If you request a domain to be used in
publicly trusted certificates issued by QuoVadis you are presented with
several choices to validate control of the domain. This may apply to
SSL/TLS certificates, or end user certificates including email
addresses, such as S/MIME certificates.
- Agreed-Upon Change to Website: Post a file provided by QuoVadis on the specified host to demonstrate Domain control. Requires access to the web space root directory
- DNS Change: Create a DNS entry to demonstrate Domain control. Requires access to the DNS zone for the domain
- QuoVadis Assisted Validation: QuoVadis will assist you through alternate manual processes of validating control
BR section 3.2.2.4.7 describes a process using a Random Value
published in DNS records for the domain to demonstrate control.You will
be provided a Random Value by QuoVadis in the following form:
QuoVadis=000000000000-0000-0000-0000-000000000000
The Random value should be posted in DNS for the domain as follows
(replacing the 000000000000-0000-0000-0000-000000000000 with the Random
Value you were given):
example.com. IN TXT "QuoVadis=000000000000-0000-0000-0000-000000000000"

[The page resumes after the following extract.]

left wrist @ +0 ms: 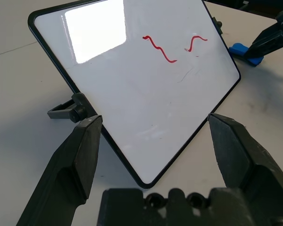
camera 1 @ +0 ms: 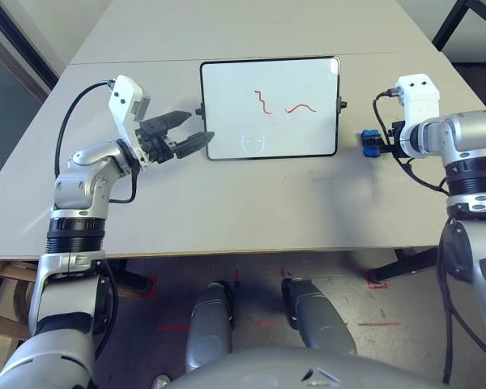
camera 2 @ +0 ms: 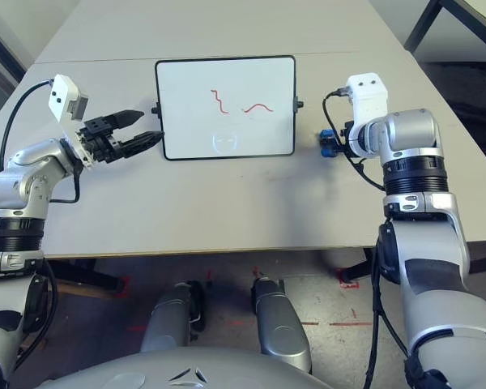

Important Note: If the option is available, QuoVadis highly recommends setting the TTL to 1800 for all TXT records. Setting a longer TTL may delay the time it takes for your domain to be validated.
Alternatively, you can prefix “_dnsauth” to the record if there is a conflict with an existing CNAME record as follows:
_dnsauth.example.com. IN TXT "QuoVadis=000000000000-0000-0000-0000-000000000000"
The Random Value provided by QuoVadis is valid for 30 days, and
validation must reoccur according to the applicable requirements of the
certificate type (detailed in Section 4.2.1 of the Baseline Requirements
or Section 11.14.3 of the EV Guidelines).